Srishtik/Qwen3-0.6B-ties-3-adapters-merged
Srishtik/Qwen3-0.6B-ties-3-adapters-merged is a 0.8 billion parameter causal language model developed by Srishtik, fine-tuned from unsloth/Qwen3-0.6B. This model was trained using Unsloth, enabling 2x faster training. It is designed for general language tasks, leveraging its efficient training methodology to provide a compact yet capable solution.
Loading preview...
Model Overview
Srishtik/Qwen3-0.6B-ties-3-adapters-merged is a 0.8 billion parameter language model developed by Srishtik. It is fine-tuned from the unsloth/Qwen3-0.6B base model and utilizes the Unsloth library, which facilitated a 2x faster training process.
Key Characteristics
- Base Model: Fine-tuned from
unsloth/Qwen3-0.6B. - Parameter Count: Approximately 0.8 billion parameters.

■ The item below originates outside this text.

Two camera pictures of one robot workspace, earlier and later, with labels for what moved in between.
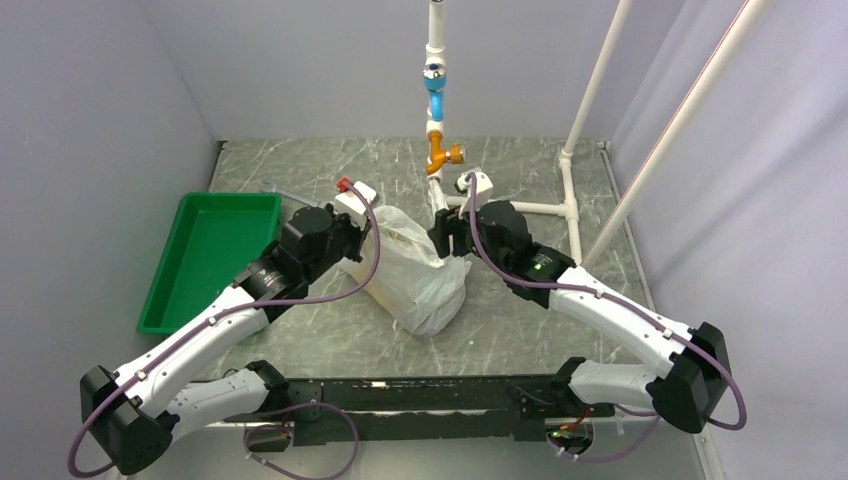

- Training Efficiency: Benefits from Unsloth's optimizations for significantly faster training.
- License: Released under the Apache-2.0 license, allowing for broad use and distribution.
Potential Use Cases
This model is suitable for applications requiring a compact and efficiently trained language model. Its smaller size makes it potentially useful for:
- Resource-constrained environments: Deployment on devices with limited computational power.
- Rapid prototyping: Quick iteration and experimentation due to faster training.
- General text generation and understanding tasks: Where a highly optimized, smaller model can provide sufficient performance.